The best way to judge run defense is yards per carry, not yards per game. Entering Sunday, 10 teams are giving up 4.0 yards per carry or less: the Jets (3.13), Tampa Bay (3.40), the Rams (3.56), Chicago (3.67), Atlanta (3.80), Philadelphia (3.82), Pittsburgh (3.86), Oakland (3.90), Denver (4.00) and Tennessee (4.00). Not a single one of those teams would be in the playoffs if the season ended today, and only the Rams (5-3), Eagles (5-4) and Raiders (5-4) are over .500. By contrast, eight of the top 10 teams in yards allowed per passing play would be in the playoffs. The two exceptions are the Bears and Broncos, who have been torpedoed by inept quarterback play.

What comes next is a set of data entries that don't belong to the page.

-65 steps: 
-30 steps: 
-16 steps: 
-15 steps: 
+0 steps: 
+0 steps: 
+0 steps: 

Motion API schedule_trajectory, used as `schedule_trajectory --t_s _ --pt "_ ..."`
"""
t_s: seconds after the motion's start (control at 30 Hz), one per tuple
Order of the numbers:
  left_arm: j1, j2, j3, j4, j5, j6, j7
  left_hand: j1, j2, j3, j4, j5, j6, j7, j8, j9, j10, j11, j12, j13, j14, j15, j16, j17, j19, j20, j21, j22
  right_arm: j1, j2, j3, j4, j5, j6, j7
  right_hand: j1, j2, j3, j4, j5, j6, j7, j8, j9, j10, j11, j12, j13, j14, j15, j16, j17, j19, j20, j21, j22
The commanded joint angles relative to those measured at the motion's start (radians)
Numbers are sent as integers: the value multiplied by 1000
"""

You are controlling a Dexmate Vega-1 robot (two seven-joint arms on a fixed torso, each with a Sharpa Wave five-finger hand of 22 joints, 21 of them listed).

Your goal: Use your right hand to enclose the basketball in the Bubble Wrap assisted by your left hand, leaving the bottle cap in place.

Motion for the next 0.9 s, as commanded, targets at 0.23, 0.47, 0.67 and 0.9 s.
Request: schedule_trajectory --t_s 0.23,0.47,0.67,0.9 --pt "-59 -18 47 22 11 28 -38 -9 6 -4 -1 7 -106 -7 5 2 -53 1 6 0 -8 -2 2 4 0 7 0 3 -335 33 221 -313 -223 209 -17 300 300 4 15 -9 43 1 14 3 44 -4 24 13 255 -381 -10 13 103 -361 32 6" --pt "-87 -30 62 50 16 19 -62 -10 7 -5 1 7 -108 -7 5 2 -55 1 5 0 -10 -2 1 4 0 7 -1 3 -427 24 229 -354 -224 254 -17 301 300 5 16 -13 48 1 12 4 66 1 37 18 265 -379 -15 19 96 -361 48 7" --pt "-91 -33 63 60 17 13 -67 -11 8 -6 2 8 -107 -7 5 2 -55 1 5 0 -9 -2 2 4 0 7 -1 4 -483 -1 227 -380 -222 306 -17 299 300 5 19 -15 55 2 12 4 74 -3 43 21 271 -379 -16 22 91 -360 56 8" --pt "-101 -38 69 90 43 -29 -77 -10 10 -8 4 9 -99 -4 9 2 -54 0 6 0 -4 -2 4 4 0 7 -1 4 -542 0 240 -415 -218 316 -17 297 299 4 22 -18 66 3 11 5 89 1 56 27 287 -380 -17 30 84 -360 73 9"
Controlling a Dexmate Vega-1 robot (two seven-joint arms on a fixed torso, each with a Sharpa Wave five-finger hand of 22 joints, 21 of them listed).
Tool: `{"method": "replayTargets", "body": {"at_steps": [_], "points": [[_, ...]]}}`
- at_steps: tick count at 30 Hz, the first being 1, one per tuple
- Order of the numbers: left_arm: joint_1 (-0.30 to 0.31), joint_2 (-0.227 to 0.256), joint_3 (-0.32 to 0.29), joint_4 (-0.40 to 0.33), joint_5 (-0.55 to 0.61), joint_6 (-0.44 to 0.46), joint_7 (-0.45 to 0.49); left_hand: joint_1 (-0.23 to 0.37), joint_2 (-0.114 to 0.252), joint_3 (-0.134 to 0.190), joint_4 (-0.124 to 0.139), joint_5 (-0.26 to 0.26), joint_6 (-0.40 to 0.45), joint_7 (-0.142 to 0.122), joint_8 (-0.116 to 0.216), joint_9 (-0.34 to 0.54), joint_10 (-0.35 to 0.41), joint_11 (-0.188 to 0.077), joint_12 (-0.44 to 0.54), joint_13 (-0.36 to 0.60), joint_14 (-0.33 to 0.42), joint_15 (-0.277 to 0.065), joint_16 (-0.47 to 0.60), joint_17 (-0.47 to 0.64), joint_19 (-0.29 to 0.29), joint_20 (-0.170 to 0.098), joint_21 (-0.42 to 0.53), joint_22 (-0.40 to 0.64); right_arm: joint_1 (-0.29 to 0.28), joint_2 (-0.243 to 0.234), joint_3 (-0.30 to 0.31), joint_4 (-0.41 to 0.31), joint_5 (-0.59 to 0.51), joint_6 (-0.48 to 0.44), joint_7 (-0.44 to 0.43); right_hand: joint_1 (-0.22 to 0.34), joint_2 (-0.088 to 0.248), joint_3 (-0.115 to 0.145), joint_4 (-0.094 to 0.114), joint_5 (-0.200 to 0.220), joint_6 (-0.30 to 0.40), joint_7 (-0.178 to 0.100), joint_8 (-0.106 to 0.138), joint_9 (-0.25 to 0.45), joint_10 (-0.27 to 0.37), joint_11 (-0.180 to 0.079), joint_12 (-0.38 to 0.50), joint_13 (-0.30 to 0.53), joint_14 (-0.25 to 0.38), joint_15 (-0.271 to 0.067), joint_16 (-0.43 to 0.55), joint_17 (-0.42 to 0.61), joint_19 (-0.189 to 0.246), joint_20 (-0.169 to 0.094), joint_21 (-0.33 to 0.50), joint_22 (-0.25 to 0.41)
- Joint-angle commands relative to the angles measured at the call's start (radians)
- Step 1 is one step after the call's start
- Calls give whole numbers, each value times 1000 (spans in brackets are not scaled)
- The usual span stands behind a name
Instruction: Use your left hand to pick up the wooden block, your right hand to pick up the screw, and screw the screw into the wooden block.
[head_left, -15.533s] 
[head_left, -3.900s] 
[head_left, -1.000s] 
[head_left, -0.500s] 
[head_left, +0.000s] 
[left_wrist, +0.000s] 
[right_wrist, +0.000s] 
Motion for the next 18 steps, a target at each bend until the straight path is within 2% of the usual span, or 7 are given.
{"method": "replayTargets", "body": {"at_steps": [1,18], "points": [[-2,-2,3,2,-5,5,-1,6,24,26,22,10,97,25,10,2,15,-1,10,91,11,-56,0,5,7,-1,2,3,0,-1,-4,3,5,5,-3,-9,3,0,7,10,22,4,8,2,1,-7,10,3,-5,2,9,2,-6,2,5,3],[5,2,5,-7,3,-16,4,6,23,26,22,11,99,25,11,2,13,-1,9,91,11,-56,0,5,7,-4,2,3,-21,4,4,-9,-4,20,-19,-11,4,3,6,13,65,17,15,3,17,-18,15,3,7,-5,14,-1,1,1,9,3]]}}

Here’s another way to look at how playing dominant run defense doesn’t equate to a dominant performance. This season, teams allowing 3.0 yards per carry or less in a game are 29-23. Push that average to 3.5 yards per carry, and the record is just 45-45.

However, while there seems to be little correlation between playing good run defense and playing winning football, and while Pettine has pointed out countless times the fastest way to lose a game is to give up a bunch of 20-yard passes, Pettine still says there is urgency to tighten up their run defense.

“I certainly think it’s important. Run defense and run offense, you can say it doesn’t correlate but where the correlation can happen is how it helps you down the road in what kind of third downs are you in,” Pettine said. “When teams are throwing the ball, their run game has helped them. It’s either put them in a bad spot or put them in third-and-1-to-5, which teams are converting a heck of a lot more than 6-plus. I don’t think it’s that easy to quantify to say that from a correlation standpoint there’s a definite cause and effect. I do think it’s important to be able to run the football on offense when you’re a team that’s based in cold weather or you get leads on people and you want to be able to eat the clock up. If you had to prioritize one or the other, you’d say you’d lean more towards the pass. But that doesn’t mean you can’t be at least functional at the one.”